Greatest hits album by Selena
- Released: June 24, 2003 (US)
- Recorded: 1985–1995
- Genre: Tejano; Latin pop;
- Length: 70:26
- Language: English
- Label: EMI
- Producer: Abraham Quintanilla III

Selena chronology
| Ones (2002) | Greatest Hits (2003) | Momentos Intimos (2004) |

= Greatest Hits (Selena album) =

Greatest Hits is a collection of most of the English songs by American Tejano-pop singer Selena.

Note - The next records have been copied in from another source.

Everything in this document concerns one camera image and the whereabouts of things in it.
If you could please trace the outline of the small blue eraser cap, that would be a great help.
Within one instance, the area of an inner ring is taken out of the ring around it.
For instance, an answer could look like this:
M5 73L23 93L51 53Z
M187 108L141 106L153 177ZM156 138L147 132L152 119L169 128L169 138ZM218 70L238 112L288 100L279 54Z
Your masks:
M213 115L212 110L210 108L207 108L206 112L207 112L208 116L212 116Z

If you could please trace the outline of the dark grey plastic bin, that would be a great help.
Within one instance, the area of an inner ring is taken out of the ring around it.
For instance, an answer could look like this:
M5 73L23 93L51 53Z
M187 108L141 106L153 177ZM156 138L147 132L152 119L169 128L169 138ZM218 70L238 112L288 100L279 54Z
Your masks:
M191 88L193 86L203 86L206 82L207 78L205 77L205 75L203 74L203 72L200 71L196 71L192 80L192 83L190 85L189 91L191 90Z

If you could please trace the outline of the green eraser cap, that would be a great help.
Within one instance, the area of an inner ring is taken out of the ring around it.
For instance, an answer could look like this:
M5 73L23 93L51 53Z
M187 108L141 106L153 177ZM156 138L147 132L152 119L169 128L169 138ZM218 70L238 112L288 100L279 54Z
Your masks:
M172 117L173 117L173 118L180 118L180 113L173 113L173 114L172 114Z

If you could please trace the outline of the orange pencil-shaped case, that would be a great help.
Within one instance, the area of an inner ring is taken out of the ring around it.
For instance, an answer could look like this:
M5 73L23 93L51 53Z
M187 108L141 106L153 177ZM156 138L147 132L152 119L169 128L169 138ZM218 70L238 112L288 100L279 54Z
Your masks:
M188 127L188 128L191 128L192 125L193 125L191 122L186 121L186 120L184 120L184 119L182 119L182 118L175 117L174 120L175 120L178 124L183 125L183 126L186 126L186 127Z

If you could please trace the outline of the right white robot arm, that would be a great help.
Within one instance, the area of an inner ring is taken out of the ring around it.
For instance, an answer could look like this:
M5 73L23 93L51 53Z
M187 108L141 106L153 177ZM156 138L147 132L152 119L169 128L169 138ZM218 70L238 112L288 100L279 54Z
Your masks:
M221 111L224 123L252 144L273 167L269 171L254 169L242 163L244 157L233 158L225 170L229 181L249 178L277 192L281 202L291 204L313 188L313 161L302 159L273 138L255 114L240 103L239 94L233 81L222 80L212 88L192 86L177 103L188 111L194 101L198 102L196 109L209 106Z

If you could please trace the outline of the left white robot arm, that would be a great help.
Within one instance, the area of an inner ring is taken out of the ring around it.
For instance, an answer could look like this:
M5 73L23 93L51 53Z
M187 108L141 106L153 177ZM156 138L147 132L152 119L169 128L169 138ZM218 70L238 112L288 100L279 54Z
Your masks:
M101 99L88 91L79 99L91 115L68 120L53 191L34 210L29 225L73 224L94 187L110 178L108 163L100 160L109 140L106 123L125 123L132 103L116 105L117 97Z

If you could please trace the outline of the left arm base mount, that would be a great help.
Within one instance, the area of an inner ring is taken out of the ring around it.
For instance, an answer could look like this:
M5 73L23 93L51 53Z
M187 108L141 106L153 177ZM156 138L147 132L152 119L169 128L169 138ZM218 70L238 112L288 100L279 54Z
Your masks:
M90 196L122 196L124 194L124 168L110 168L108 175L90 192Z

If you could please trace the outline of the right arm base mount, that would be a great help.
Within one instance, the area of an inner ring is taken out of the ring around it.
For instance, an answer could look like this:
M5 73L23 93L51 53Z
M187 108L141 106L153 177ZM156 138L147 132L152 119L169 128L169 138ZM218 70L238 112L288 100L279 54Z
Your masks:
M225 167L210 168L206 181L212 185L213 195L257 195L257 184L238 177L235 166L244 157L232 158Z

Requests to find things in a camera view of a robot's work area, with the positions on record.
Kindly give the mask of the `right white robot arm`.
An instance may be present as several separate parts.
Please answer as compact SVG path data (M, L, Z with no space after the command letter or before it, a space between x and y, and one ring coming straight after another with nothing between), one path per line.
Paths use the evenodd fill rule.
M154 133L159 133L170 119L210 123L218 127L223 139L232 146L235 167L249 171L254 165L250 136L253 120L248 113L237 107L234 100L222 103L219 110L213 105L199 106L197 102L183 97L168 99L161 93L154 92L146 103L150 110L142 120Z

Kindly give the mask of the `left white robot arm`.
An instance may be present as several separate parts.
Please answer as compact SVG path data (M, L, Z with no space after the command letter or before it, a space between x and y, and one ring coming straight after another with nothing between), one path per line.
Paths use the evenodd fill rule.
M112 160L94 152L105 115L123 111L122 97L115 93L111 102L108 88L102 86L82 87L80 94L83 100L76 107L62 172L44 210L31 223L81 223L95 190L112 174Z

It contains all of her English songs from her Dreaming of You album, as well as both regularly and posthumously released English songs she had made throughout her career.

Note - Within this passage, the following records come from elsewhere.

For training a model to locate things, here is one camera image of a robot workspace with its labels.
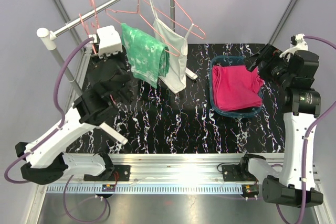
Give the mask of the green tie-dye trousers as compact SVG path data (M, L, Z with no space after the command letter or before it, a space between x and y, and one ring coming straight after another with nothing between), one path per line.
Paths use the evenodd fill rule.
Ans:
M169 72L170 54L166 44L140 29L121 24L121 41L133 76L157 88L160 77Z

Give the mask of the magenta trousers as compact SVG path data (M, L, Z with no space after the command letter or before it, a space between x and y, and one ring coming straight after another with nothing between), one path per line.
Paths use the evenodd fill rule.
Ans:
M214 66L212 69L213 99L223 110L236 110L263 103L259 95L264 80L258 70L250 72L245 66Z

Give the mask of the pink hanger of magenta trousers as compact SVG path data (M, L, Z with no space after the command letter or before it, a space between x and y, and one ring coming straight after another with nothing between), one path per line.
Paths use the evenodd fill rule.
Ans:
M101 26L99 25L99 21L98 21L98 15L97 15L98 12L97 12L97 8L96 8L96 5L95 5L95 1L94 0L89 0L89 2L90 2L91 7L93 7L93 14L94 14L95 21L96 21L96 23L92 25L93 28L94 28L94 33L91 33L91 32L90 33L95 34L97 32L97 29L101 28ZM110 58L115 58L115 55L111 55L110 57L104 57L103 59L100 59L98 57L98 53L96 52L96 50L98 50L98 45L92 43L93 38L89 38L89 37L87 37L87 38L89 39L89 43L91 44L91 47L92 47L93 54L91 54L91 60L92 60L92 63L93 63L93 67L101 60L107 60L107 59L110 59Z

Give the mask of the pink hanger of black trousers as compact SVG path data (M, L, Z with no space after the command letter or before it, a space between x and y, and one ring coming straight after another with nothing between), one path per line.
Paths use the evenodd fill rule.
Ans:
M83 21L83 19L82 19L82 15L81 15L81 14L79 14L79 19L80 19L80 22L81 22L81 24L82 24L82 27L84 28L84 31L85 31L87 37L89 37L89 35L90 35L91 33L90 33L90 30L89 30L89 25L88 25L88 23L86 23L86 22Z

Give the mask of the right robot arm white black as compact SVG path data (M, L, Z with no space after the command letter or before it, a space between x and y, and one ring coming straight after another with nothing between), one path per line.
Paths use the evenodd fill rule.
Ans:
M321 113L320 93L312 88L319 56L303 47L282 52L267 44L244 63L249 71L258 69L263 80L274 82L282 91L286 135L281 171L260 155L245 154L239 176L260 181L265 202L301 208L322 204L323 194L315 189L312 170L313 122Z

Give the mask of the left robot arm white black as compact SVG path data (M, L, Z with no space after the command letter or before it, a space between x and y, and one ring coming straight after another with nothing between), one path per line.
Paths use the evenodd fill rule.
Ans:
M107 132L106 121L119 113L119 103L132 99L131 76L124 56L100 60L88 73L91 87L83 92L61 120L31 143L19 142L16 154L25 160L20 168L25 181L39 185L53 183L65 175L80 175L86 181L114 177L115 166L106 153L78 157L65 149L82 135L99 127Z

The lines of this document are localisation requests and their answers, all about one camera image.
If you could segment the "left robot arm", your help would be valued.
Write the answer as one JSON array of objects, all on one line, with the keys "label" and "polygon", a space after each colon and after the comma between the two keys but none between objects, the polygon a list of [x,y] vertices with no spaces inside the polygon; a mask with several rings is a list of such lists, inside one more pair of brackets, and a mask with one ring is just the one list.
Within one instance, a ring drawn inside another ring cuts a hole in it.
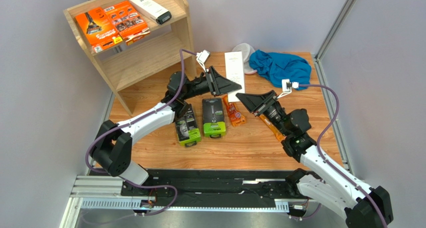
[{"label": "left robot arm", "polygon": [[170,76],[164,98],[155,107],[125,121],[103,122],[86,157],[101,166],[96,170],[99,173],[120,177],[133,186],[143,185],[149,173],[132,161],[135,143],[182,117],[189,108],[187,99],[206,93],[224,95],[241,88],[240,84],[220,75],[213,66],[194,80],[189,80],[182,71],[175,72]]}]

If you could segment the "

"Don't Throw Away My Love" is a remix of "My Love".

Professional ratings
Review scores
| Source | Rating |
| AllMusic |  |

==Track listing==

| No. | Title | Writer(s) | Original album | Length |
|---|---|---|---|---|
| 1. | "My Love" | A.B. Quintanilla III | Selena, 1989 | 2:51 |
| 2. | "I Could Fall in Love" | Keith Thomas | Dreaming of You, 1995 | 4:41 |
| 3. | "Captive Heart" | Mark Goldenberg; Kit Hain; | Dreaming of You | 4:17 |
| 4. | "I'm Getting Used to You" | Diane Warren | Dreaming of You | 4:02 |
| 5. | "God's Child (Baila Conmigo)" (with David Byrne) | David Byrne | Dreaming of You | 4:14 |
| 6. | "Dreaming of You" | Franne Golde; Tom Snow; | Dreaming of You | 5:24 |
| 7. | "Missing My Baby" | Quintanilla | Dreaming of You | 4:13 |
| 8. | "Wherever You Are (Donde Quiera Que Estés)" (with Barrio Boyzz) | KC Porter; Miguel Flores; | Dreaming of You | 4:28 |
| 9. | "Only Love" | Robbie Buchanan; Mark Spiro; | Siempre Selena, 1996 | 4:12 |
| 10. | "A Million to One" | Phil Medley | Siempre Selena | 3:23 |
| 11. | "Where Did the Feeling Go?" | Norman Sallitt | Selena, 1997 | 3:44 |
| 12. | "Is It the Beat?" | Quintanilla; Pamela Phillips Oland; | Selena, 1997 | 4:09 |
| 13. | "A Boy Like That" | Leonard Bernstein; Stephen Sondheim; | The Songs of West Side Story, 1996 | 5:53 |
| 14. | "Always Mine" | Quintanilla | Anthology, 1998 | 3:00 |
| 15. | "Don't Throw Away My Love" | Quintanilla | Anthology | 3:00 |
| 16. | "Disco Medley" (I Will Survive / Funkytown / Last Dance / The Hustle / On the Radio) | Freddie Perren; Dino Fekaris; Steven Greenberg; Paul Jabbara; Van McCoy; Giorgio Moroder; Donna Summer; | Live, The Last Concert, 1995 | 6:55 |

==Charts==

| Chart (2003) | Peak position |
|---|---|
| US Billboard 200 | 117 |

==Certifications==

| Region | Certification | Certified units/sales |
| United States (RIAA) | 4× Platinum (Latin) | 240,000^{‡} |
^{‡} Sales+streaming figures based on certification alone.